■ Try it
When you reach the line containing "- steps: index" in the entries below, begin reproducing lines exactly, and stop once the line containing "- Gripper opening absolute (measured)" is done.

-- Data for processing follows --

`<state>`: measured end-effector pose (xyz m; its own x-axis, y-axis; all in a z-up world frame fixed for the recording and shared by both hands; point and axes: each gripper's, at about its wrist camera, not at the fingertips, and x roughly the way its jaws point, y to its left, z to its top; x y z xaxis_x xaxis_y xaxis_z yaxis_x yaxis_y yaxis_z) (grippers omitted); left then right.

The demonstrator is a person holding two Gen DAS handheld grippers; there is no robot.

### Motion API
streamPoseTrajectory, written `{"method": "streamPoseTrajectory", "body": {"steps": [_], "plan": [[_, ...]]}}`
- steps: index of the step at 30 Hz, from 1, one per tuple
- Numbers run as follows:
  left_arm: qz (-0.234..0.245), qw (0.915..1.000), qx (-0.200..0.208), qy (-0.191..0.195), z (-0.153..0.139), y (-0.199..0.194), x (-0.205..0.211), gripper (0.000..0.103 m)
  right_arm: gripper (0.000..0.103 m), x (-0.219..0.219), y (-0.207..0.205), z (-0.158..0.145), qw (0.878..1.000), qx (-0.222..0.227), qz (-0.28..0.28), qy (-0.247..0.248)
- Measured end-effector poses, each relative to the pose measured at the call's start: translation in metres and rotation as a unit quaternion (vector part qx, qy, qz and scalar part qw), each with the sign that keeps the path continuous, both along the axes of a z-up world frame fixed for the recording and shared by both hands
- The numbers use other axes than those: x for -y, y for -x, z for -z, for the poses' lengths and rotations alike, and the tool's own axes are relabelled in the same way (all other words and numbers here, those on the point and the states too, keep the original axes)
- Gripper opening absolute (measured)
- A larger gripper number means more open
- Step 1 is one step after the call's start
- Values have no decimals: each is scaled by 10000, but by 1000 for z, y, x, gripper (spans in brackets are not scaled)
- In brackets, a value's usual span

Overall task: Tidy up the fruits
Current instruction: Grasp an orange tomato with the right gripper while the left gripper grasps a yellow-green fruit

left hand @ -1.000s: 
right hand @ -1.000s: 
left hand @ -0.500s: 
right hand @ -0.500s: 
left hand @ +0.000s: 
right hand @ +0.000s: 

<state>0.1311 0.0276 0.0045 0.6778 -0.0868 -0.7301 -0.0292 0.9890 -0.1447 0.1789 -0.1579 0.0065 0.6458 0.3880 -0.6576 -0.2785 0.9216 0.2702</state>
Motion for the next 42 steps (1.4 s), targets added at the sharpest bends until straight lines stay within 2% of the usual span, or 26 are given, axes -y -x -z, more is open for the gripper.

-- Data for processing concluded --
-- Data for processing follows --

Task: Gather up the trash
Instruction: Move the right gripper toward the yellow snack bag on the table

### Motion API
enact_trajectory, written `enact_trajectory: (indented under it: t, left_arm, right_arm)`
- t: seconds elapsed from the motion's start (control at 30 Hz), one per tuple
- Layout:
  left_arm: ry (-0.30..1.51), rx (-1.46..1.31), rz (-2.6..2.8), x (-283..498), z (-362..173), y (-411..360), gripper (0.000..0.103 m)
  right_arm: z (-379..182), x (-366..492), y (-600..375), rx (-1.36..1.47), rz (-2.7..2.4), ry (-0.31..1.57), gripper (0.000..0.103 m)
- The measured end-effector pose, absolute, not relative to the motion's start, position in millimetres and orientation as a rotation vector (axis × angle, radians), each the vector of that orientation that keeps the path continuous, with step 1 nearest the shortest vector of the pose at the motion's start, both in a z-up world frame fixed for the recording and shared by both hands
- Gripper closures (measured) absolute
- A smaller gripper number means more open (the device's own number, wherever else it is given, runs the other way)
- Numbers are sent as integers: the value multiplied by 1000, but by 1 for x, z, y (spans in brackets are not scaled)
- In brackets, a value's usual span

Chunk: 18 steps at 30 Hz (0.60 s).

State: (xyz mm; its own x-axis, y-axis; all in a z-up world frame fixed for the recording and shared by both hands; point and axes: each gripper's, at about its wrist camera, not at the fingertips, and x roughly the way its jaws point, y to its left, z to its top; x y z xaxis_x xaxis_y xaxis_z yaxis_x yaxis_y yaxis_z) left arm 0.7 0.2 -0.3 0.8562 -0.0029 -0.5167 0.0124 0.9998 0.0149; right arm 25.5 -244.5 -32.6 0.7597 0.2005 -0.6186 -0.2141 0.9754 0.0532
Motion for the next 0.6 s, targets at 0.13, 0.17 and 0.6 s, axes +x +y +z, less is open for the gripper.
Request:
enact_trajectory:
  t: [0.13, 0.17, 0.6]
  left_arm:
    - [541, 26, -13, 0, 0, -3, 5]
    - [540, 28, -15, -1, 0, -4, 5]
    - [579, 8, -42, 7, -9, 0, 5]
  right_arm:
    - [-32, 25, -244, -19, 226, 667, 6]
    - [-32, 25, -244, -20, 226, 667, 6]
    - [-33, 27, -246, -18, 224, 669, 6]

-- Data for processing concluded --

■ Answer for this exercise
- steps: index of the step at 30 Hz, from 1, one per tuple
- Numbers run as follows:
  left_arm: qz (-0.234..0.245), qw (0.915..1.000), qx (-0.200..0.208), qy (-0.191..0.195), z (-0.153..0.139), y (-0.199..0.194), x (-0.205..0.211), gripper (0.000..0.103 m)
  right_arm: gripper (0.000..0.103 m), x (-0.219..0.219), y (-0.207..0.205), z (-0.158..0.145), qw (0.878..1.000), qx (-0.222..0.227), qz (-0.28..0.28), qy (-0.247..0.248)
- Measured end-effector poses, each relative to the pose measured at the call's start: translation in metres and rotation as a unit quaternion (vector part qx, qy, qz and scalar part qw), each with the sign that keeps the path continuous, both along the axes of a z-up world frame fixed for the recording and shared by both hands
- The numbers use other axes than those: x for -y, y for -x, z for -z, for the poses' lengths and rotations alike, and the tool's own axes are relabelled in the same way (all other words and numbers here, those on the point and the states too, keep the original axes)
- Gripper opening absolute (measured)

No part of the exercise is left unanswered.